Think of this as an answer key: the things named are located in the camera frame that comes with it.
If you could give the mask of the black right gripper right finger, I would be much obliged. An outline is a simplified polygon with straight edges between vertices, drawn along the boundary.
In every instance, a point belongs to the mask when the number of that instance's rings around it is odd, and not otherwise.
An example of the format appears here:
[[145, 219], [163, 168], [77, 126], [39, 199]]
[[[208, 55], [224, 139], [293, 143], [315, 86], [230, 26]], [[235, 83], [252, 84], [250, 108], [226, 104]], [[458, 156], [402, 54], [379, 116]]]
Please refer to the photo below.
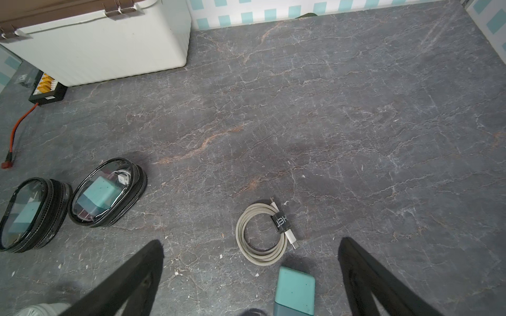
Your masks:
[[389, 315], [440, 315], [351, 237], [339, 245], [338, 260], [353, 315], [379, 315], [375, 301]]

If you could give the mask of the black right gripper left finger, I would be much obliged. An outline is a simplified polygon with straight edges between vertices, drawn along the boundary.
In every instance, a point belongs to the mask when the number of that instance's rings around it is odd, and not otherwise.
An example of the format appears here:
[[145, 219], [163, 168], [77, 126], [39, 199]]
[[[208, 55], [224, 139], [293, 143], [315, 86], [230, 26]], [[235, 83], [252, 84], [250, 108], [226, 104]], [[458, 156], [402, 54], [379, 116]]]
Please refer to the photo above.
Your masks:
[[152, 240], [63, 315], [150, 315], [163, 270], [164, 252]]

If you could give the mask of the black yellow charger board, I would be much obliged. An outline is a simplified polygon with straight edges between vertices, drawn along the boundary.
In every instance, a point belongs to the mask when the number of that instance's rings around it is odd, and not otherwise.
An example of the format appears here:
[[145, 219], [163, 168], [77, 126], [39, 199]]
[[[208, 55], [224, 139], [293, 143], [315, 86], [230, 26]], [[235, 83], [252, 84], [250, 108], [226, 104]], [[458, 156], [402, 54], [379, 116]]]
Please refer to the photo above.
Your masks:
[[38, 71], [35, 78], [34, 90], [29, 97], [29, 102], [45, 105], [62, 101], [68, 87], [55, 80], [42, 71]]

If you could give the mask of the brown lid storage box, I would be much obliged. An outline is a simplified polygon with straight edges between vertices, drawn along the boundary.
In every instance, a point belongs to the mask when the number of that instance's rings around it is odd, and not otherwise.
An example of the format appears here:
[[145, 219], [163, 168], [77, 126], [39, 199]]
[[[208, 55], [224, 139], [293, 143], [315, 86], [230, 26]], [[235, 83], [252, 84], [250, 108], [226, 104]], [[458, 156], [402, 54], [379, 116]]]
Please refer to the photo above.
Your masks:
[[183, 67], [185, 1], [2, 1], [1, 45], [65, 86]]

.....

Repeat exactly, please, each line from the beginning of the data through the line with "right gripper right" in it, and only those lines.

▶ **Solution to this task**:
Think of this as an answer key: the things named are located in the camera frame that comes with it.
If you could give the mask of the black right gripper right finger, I would be much obliged. An outline is a simplified polygon with straight edges between vertices, drawn along the boundary.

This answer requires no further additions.